« A mes enfants, à mes petits enfants, à mes arrières petits enfants qui vont poursuivre le chemin tracé ».
C’est l’histoire d’une famille, une histoire d’une famille en particulier mais c’est tout autant l’Histoire, la grande Histoire de l’humain. C’est en cela que le nouvel opus de Maiwenn résonne tant. En moi en tout cas.
Elle, si habituée à faire du cinéma que l’on pourrait qualifier « d’autobiographique » se défend de faire du cinéma sa catharsis. Pour l’avoir entendue en interview promo, elle explique que ses films, certes basés sur des faits réels, sont le résultat d’un travail sur elle même effectué par ailleurs mais que le cinéma ne lui permet en aucun cas de s’affranchir de ses douleurs du passé. Les films qu’elle créé ne lui servent pas d’échapatoire, ce n’est pas de cette façon qu’elle perçoit son métier et son utilité. Ca se défend.
Elle incarne pourtant , à mes yeux, au travers de ses films, l’essence même du Cinéma : un amas de brics et de brocs, des décors, des acteurs qui disent un texte, du montage pour un tout qui vient dire et montrer le réel, et le sublimer.

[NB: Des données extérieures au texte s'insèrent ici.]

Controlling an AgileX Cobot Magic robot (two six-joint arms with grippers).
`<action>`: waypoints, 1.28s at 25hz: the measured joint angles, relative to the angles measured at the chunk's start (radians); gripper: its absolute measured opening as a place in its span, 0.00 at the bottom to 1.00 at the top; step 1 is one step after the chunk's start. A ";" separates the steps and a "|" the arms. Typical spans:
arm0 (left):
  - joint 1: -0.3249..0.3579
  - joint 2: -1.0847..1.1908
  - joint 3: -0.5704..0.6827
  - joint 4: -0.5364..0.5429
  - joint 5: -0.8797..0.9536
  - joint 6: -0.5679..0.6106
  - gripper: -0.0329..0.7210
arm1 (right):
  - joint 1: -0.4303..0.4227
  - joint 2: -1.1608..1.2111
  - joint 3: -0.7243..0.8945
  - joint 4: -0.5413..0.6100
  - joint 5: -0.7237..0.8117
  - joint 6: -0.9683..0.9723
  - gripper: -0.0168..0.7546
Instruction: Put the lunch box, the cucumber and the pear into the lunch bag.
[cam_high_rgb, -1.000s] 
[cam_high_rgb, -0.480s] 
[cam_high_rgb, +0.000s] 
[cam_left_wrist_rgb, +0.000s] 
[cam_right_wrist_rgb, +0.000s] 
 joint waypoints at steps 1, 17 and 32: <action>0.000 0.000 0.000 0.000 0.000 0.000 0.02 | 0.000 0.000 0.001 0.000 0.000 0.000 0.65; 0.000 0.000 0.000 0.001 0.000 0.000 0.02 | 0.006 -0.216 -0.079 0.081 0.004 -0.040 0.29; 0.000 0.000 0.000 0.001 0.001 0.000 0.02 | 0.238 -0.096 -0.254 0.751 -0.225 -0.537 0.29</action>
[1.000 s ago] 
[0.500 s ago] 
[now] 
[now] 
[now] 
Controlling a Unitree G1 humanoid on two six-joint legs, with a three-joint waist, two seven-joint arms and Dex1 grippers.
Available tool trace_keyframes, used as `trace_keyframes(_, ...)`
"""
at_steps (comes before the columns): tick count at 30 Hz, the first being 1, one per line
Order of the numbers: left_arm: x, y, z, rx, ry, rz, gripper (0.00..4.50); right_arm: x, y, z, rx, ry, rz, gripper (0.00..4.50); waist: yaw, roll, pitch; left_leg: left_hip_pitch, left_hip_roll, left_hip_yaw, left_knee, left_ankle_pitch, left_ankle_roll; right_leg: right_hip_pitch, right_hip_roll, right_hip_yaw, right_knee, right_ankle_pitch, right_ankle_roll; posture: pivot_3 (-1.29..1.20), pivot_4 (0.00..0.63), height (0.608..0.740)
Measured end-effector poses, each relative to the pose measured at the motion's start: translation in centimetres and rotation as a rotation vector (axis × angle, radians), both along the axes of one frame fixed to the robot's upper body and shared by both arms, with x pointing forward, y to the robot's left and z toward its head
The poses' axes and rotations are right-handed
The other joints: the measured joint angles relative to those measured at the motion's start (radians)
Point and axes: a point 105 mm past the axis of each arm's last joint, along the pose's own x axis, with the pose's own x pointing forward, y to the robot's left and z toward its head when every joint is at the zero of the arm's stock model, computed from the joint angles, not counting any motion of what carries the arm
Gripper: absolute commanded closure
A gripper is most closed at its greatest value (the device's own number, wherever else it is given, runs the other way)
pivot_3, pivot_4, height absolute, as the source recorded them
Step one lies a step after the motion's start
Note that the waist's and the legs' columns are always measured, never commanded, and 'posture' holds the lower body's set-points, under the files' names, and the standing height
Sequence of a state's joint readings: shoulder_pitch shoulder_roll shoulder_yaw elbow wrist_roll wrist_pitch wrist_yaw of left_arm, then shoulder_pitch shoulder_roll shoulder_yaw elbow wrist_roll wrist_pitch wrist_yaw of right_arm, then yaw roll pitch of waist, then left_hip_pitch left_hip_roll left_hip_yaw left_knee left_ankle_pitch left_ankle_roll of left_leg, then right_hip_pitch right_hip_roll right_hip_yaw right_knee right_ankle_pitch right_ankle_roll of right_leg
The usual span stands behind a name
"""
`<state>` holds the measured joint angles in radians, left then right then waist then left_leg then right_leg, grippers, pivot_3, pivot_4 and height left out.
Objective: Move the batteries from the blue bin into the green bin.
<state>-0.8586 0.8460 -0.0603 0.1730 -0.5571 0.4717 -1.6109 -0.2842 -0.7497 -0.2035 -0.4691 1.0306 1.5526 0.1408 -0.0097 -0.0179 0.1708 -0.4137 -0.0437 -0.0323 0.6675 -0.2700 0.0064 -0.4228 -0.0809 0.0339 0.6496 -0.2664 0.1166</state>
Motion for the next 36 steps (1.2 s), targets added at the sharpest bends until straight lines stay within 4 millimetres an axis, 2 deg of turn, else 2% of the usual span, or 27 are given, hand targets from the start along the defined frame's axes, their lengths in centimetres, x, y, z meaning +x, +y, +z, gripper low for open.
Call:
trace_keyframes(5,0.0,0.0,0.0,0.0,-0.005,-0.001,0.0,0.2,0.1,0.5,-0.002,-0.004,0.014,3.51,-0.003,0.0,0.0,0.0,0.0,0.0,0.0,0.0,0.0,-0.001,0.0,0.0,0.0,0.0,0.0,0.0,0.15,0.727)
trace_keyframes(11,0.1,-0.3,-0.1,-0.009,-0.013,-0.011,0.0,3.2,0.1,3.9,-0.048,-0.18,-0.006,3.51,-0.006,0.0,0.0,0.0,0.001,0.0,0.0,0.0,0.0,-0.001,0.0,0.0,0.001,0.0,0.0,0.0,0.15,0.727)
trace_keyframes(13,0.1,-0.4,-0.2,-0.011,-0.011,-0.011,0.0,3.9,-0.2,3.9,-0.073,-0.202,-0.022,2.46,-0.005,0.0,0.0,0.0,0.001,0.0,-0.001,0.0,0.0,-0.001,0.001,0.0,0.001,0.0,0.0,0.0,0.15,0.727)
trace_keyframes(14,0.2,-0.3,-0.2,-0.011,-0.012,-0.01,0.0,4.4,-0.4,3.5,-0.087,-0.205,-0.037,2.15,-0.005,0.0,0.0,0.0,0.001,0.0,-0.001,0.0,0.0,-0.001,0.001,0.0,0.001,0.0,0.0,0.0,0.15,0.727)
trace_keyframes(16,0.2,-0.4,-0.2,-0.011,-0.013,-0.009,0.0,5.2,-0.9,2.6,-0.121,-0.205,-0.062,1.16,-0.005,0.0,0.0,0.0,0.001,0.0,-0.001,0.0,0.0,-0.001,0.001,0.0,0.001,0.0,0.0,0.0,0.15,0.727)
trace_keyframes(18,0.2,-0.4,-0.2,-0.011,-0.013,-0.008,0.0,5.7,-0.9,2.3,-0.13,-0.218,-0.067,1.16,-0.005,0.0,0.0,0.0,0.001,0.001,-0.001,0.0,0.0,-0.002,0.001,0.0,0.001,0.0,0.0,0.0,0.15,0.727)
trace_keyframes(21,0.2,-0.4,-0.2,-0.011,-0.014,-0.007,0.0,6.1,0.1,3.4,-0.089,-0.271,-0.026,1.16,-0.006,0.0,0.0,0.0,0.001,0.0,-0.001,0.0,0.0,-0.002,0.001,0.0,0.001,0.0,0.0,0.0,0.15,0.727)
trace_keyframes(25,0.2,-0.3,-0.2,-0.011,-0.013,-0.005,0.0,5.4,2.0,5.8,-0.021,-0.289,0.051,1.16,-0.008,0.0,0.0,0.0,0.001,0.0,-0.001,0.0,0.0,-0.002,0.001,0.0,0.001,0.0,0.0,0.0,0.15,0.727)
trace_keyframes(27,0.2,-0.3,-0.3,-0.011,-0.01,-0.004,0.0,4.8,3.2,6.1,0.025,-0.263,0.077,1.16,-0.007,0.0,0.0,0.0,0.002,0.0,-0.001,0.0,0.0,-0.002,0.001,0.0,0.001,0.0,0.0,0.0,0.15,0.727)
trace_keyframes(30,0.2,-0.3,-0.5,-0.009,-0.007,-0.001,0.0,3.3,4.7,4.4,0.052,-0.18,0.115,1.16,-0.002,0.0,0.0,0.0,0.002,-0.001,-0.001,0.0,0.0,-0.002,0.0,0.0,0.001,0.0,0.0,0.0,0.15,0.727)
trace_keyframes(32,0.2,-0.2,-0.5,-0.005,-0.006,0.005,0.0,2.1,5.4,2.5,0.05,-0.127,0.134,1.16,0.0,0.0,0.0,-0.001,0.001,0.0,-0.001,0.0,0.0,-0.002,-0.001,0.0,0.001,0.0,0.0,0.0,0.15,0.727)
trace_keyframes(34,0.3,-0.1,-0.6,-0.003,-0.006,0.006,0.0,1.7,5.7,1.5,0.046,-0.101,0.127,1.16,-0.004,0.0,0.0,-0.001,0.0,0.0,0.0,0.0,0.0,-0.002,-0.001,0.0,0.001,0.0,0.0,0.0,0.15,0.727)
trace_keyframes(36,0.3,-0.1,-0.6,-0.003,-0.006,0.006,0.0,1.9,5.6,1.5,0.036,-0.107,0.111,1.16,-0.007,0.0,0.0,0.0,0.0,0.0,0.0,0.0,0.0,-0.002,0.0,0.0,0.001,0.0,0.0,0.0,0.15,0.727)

Ici, c’est la mort du pilier de la famille, le grand père qui a joué tous les rôles : celui de père, de grand père, de confident, de militant… Celui qui a édifié la tour familiale et a tracé le sillon et la route sur laquelle avance aujourd’hui sa descendance. Voilà longtemps que je n’avais pas été touchée de la sorte par une histoire familiale portée au cinéma. C’est même au contraire, un style de cinéma qui me crispe souvent. Tour à tour trop démonstratif ou pleurnichard… je n’aime généralement – au même titre que dans la vraie vie – que l’on s’attarde trop, que l’on s’épanche sur les affaires familiales. Mais il y en a deux qui transcendent ça ; Kechiche et Maiwenn. Et leur cinéma m’embarque et me touche au plus haut point. Car il sonne si vrai. Il porte en lui une vraie incarnation.
Sans doute cela est-il dû au fait qu’ils laissent tous deux tourner la caméra pour saisir des moments, somme toute, de vérité. Du moins des moments desquels parvient à s’extraire une certaine vérité. Et c’est là l’essence même du cinéma.
On pourra reprocher pas mal de choses à Maiwenn mais pas le fait de ne pas être vraiment à ce qu’elle fait. Elle est à mon sens une grande réalisatrice. Une grande, très grande directrice d’acteurs et d’actrices. Le regard qu’elle pose sur sa caméra et sur les gens qu’elle filme est d’une douceur mêlée à toute la poigne qui est la sienne. Je sens dans chacun de ses films cette volonté de décrire, décrypter et montrer quelque chose. Rien n’est laissé au hasard. Ca peut sembler basique de dire ça mais il y a tant de films qui se cherchent, qui laissent du gras. Chez Maiwenn je me retrouve face à un film débarassé du superflu, face à un film idéalement calibré qui ne retient que la sève, qui n’a jamais aucune fioriture, qui cherche la flamme, qui cherche à dire son sujet, et qui par conséquent frappe fort.
Que ce soit un neveu orphelin qui voue au grand père qui l’a élevé un amour inconditionnel (sublime Dylan Robert que j’ai découvert dans le choc Shéhérazade et qui confirme cette puissance brute de jeu) ou une mère et une fille qui ne se comprennent pas magré l’amour qu’elles se portent (grandiose Fanny Ardant qui semble encore nous donner quelque chose de nouveau, de neuf, d’expurgé de tout ce qu’elle a pu jouer jusque là : le propre d’une grande actrice) ou encore deux soeurs qui se jalousent sans doute, qui en tout cas ne s’entendent pas et vont se retrouver dans la douleur de cette perte. Sans plus d’explication que ça. C’est ça le cinéma de Maiwenn : une certaine vérité mais pas d’explications. Les choses arrivent, on les filme sans chercher à en décortiquer le fond. Il faut que ça parle vrai. C’est du cinéma naturaliste. Un ersarz de quotidien ou soyons d’accord sur ce point, on n’analyse pas tout à chaque instant. Le rendu n’en est que plus fort car brut. Peu poli.
Ce film est en fait comme notre ADN, il porte en lui toutes ces particules que l’on porte en nous, et qui forment un tout. Ce que nous sommes. Vous. Moi. Nous.